* Exercise goal *
The records that follow should be retyped word for word.

(Beginning of Dataset excerpts)

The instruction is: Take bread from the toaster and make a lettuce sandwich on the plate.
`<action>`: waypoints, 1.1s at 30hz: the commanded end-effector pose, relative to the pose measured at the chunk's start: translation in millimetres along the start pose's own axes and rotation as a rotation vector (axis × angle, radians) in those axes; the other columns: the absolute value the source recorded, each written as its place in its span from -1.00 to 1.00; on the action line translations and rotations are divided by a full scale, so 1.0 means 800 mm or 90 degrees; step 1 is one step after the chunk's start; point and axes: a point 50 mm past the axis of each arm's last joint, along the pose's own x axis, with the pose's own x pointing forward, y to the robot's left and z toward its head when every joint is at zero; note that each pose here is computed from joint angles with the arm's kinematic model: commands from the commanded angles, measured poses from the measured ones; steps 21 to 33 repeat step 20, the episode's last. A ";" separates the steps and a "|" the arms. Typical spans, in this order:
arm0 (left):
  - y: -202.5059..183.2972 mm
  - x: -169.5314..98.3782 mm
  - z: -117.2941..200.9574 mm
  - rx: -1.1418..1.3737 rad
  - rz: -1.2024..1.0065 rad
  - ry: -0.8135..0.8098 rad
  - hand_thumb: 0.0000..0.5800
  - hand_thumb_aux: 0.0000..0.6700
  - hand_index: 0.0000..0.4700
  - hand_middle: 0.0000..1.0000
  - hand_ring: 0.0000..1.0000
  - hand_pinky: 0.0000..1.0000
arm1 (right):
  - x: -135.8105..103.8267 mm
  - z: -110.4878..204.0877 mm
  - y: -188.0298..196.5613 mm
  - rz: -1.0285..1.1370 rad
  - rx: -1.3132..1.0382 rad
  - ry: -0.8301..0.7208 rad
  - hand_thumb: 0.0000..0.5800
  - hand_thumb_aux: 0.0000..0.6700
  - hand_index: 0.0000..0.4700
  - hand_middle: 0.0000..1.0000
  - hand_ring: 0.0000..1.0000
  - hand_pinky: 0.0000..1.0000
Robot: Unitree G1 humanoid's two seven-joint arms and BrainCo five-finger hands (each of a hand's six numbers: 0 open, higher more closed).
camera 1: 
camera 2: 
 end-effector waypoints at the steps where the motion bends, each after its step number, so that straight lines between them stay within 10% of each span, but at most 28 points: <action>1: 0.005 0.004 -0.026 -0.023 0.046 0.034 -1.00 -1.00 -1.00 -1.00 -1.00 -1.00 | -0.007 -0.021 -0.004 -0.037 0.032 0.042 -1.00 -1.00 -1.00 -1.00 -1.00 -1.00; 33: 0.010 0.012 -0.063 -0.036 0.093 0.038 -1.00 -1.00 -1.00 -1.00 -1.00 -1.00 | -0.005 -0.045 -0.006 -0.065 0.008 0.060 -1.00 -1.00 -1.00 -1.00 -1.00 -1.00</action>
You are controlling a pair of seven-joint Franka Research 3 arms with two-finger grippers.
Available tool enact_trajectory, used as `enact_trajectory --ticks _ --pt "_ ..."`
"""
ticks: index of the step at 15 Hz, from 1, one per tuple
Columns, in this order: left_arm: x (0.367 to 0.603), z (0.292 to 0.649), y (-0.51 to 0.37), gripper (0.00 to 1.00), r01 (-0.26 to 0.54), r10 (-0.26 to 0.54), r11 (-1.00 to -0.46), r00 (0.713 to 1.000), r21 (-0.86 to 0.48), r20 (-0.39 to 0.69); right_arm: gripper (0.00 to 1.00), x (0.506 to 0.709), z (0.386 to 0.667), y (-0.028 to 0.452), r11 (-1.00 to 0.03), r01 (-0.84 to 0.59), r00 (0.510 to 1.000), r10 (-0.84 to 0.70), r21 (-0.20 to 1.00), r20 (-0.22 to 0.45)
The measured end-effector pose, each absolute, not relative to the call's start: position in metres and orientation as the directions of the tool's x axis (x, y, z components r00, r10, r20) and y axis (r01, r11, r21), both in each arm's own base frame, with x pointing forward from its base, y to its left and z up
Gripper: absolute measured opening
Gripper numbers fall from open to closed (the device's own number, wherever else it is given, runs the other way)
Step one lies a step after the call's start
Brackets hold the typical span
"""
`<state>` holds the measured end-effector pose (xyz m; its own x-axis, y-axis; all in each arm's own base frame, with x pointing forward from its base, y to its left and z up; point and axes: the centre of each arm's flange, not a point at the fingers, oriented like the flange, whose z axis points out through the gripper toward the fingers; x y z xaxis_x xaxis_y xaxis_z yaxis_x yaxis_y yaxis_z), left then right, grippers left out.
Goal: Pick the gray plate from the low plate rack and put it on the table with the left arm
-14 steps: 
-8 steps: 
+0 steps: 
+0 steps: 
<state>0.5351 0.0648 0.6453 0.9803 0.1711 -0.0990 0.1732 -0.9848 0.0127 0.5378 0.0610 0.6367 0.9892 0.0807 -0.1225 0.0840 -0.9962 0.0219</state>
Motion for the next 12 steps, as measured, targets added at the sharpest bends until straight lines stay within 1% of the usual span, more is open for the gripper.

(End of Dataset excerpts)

* Reply to the task *
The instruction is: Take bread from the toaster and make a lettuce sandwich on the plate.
`<action>`: waypoints, 1.1s at 30hz: the commanded end-effector pose, relative to the pose measured at the chunk's start: translation in millimetres along the start pose's own axes and rotation as a rotation vector (axis × angle, radians) in those axes; the other columns: the absolute value the source recorded, each written as its place in its span from -1.00 to 1.00; on the action line translations and rotations are divided by a full scale, so 1.0 means 800 mm or 90 degrees; step 1 is one step after the chunk's start; point and axes: a point 50 mm past the axis of each arm's last joint, along the pose's own x axis, with the pose's own x pointing forward, y to the robot's left and z toward its head when every joint is at zero; note that each pose here is computed from joint angles with the arm's kinematic model: commands from the commanded angles, measured poses from the measured ones; steps 21 to 33 repeat step 20, the episode's last. A ";" separates the steps and a "|" the arms. Typical spans, in this order:
arm0 (left):
  - y: -202.5059..183.2972 mm
  - x: -169.5314..98.3782 mm
  - z: -117.2941..200.9574 mm
  - rx: -1.1418..1.3737 rad
  - rz: -1.2024..1.0065 rad
  - ry: -0.8135..0.8098 rad
  - hand_thumb: 0.0000..0.5800
  - hand_thumb_aux: 0.0000..0.6700
  - hand_index: 0.0000..0.4700
  - hand_middle: 0.0000..1.0000
  - hand_ring: 0.0000..1.0000
  - hand_pinky: 0.0000..1.0000
arm1 (right):
  - x: -135.8105..103.8267 mm
  - z: -110.4878..204.0877 mm
  - y: -188.0298..196.5613 mm
  - rz: -1.0285..1.1370 rad
  - rx: -1.3132..1.0382 rad
  - ry: -0.8301..0.7208 rad
  - hand_thumb: 0.0000..0.5800
  - hand_thumb_aux: 0.0000..0.6700
  - hand_index: 0.0000..0.4700
  - hand_middle: 0.0000..1.0000
  - hand_ring: 0.0000..1.0000
  - hand_pinky: 0.0000..1.0000
Robot: Unitree G1 humanoid's two seven-joint arms and BrainCo five-finger hands (each of a hand's six numbers: 0 open, higher more closed).
camera 1: 
camera 2: 
 end-effector waypoints at the steps where the motion bends, each after its step number, so that straight lines between them stay within 10% of each span, but at most 28 points: <action>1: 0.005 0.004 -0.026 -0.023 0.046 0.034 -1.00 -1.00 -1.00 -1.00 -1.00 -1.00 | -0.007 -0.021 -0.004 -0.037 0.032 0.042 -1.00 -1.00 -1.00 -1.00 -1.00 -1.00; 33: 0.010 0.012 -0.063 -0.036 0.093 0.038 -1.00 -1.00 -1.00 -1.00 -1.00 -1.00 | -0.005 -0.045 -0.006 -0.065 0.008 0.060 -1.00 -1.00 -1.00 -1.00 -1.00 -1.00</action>
You are controlling a pair of seven-joint Franka Research 3 arms with two-finger grippers.
Available tool enact_trajectory, used as `enact_trajectory --ticks _ --pt "_ ..."`
"""
ticks: index of the step at 15 Hz, from 1, one per tuple
Columns, in this order: left_arm: x (0.367 to 0.603), z (0.292 to 0.649), y (-0.51 to 0.37), gripper (0.00 to 1.00), r01 (-0.26 to 0.54), r10 (-0.26 to 0.54), r11 (-1.00 to -0.46), r00 (0.713 to 1.000), r21 (-0.86 to 0.48), r20 (-0.39 to 0.69); right_arm: gripper (0.00 to 1.00), x (0.506 to 0.709), z (0.386 to 0.667), y (-0.028 to 0.452), r11 (-1.00 to 0.03), r01 (-0.84 to 0.59), r00 (0.510 to 1.000), r10 (-0.84 to 0.70), r21 (-0.20 to 1.00), r20 (-0.22 to 0.45)
The measured end-effector pose, each absolute, not relative to the call's start: position in metres and orientation as the directions of the tool's x axis (x, y, z components r00, r10, r20) and y axis (r01, r11, r21), both in each arm's own base frame, with x pointing forward from its base, y to its left and z up
Gripper: absolute measured opening
Gripper numbers fall from open to closed (the device's own number, wherever else it is given, runs the other way)
Step one lies a step after the call's start
Brackets hold the typical span
"""
`<state>` holds the measured end-effector pose (xyz m; its own x-axis, y-axis; all in each arm's own base frame, with x pointing forward from its base, y to its left and z up; point and axes: the centre of each arm's flange, not a point at the fingers, oriented like the flange, whose z axis points out through the gripper toward the fingers; x y z xaxis_x xaxis_y xaxis_z yaxis_x yaxis_y yaxis_z), left then right, grippers left out.
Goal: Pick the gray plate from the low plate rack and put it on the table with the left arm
-14 steps: 
-8 steps: 
+0 steps: 
+0 steps: 
<state>0.5351 0.0648 0.6453 0.9803 0.1711 -0.0990 0.1732 -0.9848 0.0127 0.5378 0.0610 0.6367 0.9892 0.0807 -0.1225 0.0840 -0.9962 0.0219</state>
Motion for the next 12 steps, as measured, targets added at the sharpest bends until straight lines stay within 1% of the usual span, more is open for the gripper.

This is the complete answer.